第47話
47.
優は早速その夜、家族が寝静まった後に、居間で独りDVDを見ようとしていた。
九月に入ったものの依然蒸し暑く、優は白い半そでティシャツに黒い短パンをパジャマ代わりに来ていた。
真夜中に関わらず、優の頭は興奮で冴えまくっていた。
優がDVDプレーヤーをガチャガチャ操作していると、
「にゃ~ん」
とコーネがやってきた。
以前事故にあった時の後遺症で、わずかに右後ろ脚を引きずっている。
コーネはちらりと優を見ると、すぐに優が自分のために用意した牛乳のジョッキに向かった。
「あ、こら、ダメだって!」
慌ててコーネを抱き、優はDVDを見るべくセッティングした。
「なぁーん」
少し不服そうにコーネが鳴いた。
「ちょっと待ってろ」
そう言うと、コーネの皿を持ち、台所に向かった。
優はコーネを下ろすと、ほんの少しだけ牛乳を皿に入れ、コーネの前に出した。
「うにゃ~ん」
嬉しそうに一声鳴くと、コーネはペチャペチャ牛乳を飲み始めた。
優はそのすきに居間に戻ると、ソファに座り、リモコンでDVDを再生した。
(動画のメグちゃんも可愛い!)
オープニングのメンバー達が『わたしたち~、メンメンメンコイ、メンメンガールズです!』と決めポーズをしているところで、優はもう感動していた。
(動いてるメグちゃんを見たい時に見られるなんて、DVDってなんて素晴らしいんだ‼ ちょっと高かったけど、買って良かった~‼)
メニュー画面がでて、優はいきなり四番目の『君はナイト』のチャプターから見ることにした。

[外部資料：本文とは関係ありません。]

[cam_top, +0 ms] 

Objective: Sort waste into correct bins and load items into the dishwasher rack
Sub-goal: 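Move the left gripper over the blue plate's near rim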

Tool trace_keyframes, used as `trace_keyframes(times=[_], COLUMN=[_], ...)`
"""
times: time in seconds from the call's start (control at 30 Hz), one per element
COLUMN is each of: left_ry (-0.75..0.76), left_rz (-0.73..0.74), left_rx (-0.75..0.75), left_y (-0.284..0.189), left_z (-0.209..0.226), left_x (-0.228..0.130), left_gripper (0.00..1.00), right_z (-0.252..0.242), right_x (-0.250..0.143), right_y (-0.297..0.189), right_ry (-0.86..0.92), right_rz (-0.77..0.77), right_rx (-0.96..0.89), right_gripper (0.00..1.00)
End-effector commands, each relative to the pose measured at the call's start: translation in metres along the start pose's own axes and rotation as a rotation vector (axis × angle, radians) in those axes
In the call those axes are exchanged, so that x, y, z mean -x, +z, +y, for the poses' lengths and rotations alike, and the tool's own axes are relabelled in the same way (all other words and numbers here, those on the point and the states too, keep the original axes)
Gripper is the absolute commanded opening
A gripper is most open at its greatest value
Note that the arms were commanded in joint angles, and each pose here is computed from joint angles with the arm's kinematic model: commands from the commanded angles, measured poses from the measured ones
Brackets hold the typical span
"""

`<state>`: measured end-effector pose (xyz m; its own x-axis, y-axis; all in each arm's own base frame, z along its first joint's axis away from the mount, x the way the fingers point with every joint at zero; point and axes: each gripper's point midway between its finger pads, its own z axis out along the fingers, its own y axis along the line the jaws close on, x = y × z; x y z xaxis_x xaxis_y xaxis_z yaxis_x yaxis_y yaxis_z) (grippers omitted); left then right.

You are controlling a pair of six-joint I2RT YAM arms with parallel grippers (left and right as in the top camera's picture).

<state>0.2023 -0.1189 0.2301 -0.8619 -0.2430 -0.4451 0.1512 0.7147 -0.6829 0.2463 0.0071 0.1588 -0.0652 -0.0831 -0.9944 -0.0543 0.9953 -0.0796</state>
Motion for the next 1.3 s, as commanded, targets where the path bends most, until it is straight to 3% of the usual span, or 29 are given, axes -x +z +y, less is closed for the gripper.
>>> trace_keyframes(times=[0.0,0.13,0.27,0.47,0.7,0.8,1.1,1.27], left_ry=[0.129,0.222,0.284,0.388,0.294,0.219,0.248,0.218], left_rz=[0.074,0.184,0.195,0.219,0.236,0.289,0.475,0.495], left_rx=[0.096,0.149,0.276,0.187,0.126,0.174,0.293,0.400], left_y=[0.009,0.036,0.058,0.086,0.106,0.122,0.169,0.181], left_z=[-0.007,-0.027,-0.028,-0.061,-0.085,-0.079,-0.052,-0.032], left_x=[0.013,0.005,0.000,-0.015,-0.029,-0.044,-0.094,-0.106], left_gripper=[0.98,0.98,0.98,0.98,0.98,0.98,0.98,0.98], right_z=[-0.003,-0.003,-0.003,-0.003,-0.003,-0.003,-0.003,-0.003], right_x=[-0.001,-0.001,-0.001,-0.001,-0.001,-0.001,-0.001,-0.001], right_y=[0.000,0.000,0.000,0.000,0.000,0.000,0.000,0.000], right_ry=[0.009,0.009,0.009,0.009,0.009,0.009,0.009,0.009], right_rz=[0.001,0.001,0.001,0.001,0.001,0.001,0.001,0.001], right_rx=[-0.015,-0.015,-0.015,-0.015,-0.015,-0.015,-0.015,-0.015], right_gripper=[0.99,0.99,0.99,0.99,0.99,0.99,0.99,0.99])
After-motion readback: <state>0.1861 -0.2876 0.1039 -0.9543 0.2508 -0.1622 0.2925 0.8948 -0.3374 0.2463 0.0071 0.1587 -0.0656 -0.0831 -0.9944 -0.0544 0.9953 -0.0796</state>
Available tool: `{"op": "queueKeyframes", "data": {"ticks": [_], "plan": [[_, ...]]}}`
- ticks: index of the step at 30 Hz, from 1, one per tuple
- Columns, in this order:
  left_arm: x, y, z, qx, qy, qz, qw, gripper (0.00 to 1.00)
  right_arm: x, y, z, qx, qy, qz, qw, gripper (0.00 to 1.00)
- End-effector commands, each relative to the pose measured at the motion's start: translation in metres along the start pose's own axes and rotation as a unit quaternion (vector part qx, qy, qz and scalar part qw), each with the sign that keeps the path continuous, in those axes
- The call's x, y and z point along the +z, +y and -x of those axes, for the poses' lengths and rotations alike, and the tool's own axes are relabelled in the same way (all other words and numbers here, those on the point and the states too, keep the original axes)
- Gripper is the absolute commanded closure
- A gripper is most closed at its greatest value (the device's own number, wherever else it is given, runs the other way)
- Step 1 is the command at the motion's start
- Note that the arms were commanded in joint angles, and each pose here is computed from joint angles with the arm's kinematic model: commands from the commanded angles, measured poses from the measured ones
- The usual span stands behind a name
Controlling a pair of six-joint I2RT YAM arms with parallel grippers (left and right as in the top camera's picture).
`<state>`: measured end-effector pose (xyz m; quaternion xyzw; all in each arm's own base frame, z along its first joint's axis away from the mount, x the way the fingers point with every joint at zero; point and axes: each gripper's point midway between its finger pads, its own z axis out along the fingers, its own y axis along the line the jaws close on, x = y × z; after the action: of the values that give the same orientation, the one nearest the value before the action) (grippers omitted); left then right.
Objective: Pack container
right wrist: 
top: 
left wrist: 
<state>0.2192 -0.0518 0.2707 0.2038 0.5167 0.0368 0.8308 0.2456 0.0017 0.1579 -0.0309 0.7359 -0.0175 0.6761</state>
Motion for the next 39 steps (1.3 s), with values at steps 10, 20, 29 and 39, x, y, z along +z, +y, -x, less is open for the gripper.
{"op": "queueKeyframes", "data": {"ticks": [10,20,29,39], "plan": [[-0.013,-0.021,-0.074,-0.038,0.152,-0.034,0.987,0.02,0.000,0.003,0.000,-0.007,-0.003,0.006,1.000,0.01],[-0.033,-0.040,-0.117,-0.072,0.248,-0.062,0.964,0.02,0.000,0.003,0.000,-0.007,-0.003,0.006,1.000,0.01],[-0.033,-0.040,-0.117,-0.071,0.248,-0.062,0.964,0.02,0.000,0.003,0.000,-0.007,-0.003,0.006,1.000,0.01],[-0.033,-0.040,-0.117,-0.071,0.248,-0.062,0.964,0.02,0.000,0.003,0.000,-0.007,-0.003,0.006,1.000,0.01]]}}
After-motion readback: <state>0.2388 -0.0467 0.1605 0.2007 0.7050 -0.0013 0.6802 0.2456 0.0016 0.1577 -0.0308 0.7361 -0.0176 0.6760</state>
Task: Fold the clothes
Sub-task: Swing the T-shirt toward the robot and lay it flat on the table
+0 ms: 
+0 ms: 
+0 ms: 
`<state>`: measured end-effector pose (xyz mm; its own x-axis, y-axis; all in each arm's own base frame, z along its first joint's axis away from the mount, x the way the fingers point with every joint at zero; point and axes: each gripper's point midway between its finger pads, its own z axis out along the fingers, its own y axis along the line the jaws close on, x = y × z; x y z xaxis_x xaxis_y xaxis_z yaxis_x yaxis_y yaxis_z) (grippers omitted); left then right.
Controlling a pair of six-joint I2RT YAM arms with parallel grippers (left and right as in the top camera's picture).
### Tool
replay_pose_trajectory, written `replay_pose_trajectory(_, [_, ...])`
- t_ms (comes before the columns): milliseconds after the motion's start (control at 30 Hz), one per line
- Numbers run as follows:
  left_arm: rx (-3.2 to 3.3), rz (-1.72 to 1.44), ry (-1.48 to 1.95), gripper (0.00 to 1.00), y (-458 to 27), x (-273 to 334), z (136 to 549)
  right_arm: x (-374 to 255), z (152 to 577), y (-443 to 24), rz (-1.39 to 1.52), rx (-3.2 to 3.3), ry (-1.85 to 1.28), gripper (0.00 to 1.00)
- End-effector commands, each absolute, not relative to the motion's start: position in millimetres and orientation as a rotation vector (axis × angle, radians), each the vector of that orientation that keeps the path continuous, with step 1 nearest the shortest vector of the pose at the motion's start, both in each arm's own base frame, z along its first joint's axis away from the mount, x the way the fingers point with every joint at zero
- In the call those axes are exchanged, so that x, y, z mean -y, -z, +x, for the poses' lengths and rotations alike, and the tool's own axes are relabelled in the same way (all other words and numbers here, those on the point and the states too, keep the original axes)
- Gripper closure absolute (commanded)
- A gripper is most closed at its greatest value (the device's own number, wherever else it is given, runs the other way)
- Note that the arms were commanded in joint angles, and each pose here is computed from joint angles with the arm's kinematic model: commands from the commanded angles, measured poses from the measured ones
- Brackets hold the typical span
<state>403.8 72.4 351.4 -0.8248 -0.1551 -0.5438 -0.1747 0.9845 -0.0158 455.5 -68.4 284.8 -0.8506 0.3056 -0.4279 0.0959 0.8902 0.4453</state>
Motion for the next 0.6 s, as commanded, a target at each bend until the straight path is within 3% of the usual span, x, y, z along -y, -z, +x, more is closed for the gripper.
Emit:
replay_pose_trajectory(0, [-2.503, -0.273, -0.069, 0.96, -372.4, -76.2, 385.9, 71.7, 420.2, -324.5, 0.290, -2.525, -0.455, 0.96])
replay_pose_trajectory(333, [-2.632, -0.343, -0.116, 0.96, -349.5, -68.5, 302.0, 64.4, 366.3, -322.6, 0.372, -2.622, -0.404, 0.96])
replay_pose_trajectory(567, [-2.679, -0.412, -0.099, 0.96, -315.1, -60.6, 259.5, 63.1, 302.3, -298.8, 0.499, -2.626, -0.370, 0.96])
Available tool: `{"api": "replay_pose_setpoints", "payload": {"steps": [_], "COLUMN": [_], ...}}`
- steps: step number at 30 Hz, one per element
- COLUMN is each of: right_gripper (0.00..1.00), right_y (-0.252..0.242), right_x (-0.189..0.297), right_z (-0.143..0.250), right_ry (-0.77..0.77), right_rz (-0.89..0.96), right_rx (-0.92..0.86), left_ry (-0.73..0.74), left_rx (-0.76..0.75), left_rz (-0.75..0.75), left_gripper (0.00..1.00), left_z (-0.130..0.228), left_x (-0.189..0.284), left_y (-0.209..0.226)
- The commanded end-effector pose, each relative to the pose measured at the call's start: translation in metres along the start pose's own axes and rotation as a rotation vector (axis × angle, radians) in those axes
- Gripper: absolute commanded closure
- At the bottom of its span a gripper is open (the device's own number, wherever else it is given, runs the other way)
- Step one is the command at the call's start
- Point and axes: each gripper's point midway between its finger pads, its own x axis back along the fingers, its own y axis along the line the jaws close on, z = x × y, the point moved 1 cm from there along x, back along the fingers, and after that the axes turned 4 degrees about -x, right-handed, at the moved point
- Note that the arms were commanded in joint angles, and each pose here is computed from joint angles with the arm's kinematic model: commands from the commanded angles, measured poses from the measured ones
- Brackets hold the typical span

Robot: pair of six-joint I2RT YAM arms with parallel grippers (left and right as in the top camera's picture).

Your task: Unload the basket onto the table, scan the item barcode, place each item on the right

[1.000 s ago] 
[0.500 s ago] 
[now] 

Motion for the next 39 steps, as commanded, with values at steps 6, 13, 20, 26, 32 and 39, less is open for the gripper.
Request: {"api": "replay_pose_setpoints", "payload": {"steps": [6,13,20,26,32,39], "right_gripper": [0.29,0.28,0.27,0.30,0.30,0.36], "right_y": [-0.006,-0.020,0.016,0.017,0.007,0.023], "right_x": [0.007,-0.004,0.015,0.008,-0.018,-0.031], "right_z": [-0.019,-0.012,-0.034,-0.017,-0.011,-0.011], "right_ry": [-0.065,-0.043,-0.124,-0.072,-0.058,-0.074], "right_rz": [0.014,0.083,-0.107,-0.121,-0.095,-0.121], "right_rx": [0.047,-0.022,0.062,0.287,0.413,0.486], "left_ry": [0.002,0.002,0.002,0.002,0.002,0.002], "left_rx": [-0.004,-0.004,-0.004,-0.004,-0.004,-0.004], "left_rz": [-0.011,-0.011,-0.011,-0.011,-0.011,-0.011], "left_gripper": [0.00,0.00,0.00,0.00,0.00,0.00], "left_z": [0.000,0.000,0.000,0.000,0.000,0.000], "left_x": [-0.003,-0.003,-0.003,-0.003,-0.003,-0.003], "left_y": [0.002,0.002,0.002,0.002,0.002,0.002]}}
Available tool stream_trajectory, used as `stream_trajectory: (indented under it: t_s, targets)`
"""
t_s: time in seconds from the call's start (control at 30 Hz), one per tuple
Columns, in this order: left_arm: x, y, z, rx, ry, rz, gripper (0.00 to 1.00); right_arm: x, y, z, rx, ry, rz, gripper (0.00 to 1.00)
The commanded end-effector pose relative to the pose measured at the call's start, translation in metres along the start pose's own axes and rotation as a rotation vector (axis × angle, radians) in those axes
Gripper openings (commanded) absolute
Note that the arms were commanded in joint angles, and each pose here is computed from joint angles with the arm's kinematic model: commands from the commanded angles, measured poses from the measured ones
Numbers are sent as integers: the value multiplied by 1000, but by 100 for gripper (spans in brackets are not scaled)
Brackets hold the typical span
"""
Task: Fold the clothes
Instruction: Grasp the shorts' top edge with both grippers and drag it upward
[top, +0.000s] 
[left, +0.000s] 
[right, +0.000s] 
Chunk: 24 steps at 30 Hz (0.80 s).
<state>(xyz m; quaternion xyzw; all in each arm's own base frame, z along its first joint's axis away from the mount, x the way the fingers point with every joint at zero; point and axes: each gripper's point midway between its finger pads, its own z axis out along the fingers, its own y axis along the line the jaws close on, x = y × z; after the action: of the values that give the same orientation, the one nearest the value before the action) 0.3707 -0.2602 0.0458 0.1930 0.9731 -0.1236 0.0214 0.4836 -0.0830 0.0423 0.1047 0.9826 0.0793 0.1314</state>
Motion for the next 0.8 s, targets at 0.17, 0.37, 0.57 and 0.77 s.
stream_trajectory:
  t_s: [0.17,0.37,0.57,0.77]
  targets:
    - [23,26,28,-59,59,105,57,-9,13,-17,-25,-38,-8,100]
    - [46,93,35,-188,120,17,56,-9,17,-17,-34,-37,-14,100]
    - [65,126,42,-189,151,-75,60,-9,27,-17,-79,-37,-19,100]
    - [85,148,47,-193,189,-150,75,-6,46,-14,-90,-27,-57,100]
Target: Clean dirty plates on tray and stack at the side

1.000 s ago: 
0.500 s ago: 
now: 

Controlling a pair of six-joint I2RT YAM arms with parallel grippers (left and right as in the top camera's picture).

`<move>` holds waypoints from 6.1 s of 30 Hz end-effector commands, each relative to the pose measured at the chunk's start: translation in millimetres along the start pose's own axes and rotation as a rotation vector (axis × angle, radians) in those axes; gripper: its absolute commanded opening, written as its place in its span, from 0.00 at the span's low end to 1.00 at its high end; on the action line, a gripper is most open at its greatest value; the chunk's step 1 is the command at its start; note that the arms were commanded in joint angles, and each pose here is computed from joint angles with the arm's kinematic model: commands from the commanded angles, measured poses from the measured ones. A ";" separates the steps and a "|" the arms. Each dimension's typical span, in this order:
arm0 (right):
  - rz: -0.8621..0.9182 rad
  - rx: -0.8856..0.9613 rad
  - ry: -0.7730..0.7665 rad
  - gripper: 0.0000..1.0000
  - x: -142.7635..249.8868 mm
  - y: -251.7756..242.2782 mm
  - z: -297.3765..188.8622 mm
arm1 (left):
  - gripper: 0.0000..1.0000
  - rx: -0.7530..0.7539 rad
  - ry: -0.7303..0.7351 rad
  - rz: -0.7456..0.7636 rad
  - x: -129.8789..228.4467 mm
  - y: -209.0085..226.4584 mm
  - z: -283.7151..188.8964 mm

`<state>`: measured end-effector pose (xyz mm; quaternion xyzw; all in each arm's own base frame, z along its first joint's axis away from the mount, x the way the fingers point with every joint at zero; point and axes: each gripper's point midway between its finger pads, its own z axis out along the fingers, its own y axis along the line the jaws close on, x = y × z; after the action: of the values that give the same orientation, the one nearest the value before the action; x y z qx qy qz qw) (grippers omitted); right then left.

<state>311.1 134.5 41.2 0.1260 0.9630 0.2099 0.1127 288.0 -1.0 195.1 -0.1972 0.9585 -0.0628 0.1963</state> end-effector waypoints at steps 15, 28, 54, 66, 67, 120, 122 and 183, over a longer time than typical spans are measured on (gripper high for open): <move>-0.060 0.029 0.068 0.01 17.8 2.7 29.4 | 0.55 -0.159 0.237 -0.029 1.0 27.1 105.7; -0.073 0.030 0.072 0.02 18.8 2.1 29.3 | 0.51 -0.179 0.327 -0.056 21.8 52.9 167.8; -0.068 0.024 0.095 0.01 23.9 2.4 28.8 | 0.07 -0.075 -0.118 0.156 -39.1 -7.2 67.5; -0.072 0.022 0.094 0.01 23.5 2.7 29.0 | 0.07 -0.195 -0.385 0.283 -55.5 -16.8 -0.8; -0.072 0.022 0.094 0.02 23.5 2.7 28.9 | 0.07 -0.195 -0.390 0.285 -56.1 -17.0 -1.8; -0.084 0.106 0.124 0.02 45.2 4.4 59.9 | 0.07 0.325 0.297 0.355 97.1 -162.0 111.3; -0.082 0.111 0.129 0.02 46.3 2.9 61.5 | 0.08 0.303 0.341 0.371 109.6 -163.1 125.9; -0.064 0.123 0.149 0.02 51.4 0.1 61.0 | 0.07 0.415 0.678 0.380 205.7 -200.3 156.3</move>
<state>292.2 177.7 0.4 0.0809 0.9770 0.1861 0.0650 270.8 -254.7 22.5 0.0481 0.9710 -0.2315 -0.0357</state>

音はギリギリ聞こえる位小さくした。
歌が始まると、牛乳を飲み終わったコーネがトトッとやって来て、優の膝の上に座った。
「コーネも見たいんか?」
優はコーネの背をなでながら言った。
メンバー達は、シークレットライブの『君はナイト』の時と同じ衣装、同じステージで写っていた。
歌が始まると、急にコーネがそわそわし始め、テレビ台に乗り、テレビの前を右に左に行ったり来たりした。
「な~おん、な~ん、な~おん、な~おん」
さびでメグミがアップで映されると、興奮しているのか急に大きな声で鳴きだした。
『きーみーはっナァ~ィトゥ わ~たしっのナァ~ィトゥ』
そうテレビの中で歌うメグミの顔に、コーネは頭をすりすりさせはじめた。
「なんだ、どうしんたんコーネ⁉」
優はコーネの意外な動きに戸惑った。
ドアがガチャリと開き、結衣が居間に入ってきた。
「コーネどうしたの~~?」
まだ半分寝ているのか、目はほとんど閉じられて、あくびをしている。
優に気付くと、
「お兄ちゃん‼ ……まさかエッチなテレビなんて見てないよね‼」
すでに怒り気味に言った。
「ち、違うって‼」
優は真っ赤になって言った。
「メンメンガールズのライブだよ‼」
「な~おん、な~おん、な~おん」
コーネは何かを訴えるように結衣に向かって鳴いた。
「どーちたのコーネ」
結衣はそう言うとコーネを抱き上げようとした。
しかしコーネはするりと結衣の腕を抜け、テレビのメグミにピッタリ寄り添い、
「な~おん、な~おん」
と結衣を見上げ、甘えるように鳴いた。
「ちょっと待って……」
結衣は顎に手を当て、コーネとメグミの顔を交互に見た。
「思い出した‼」
結衣はポンッと手を打った。
「このおねーさん、コーネ拾った時の人だよ‼
お兄ちゃんが私のこと、このおねーさんに頼んだんだよ! コーネ助ける時‼」
「え……」
優はその時のことを思い出そうとした。
(その時あった女の子……?)
「あ、そうか!」
優は一人の女の子の姿を、急にカメラのピントが合うようにはっきりと思い出した。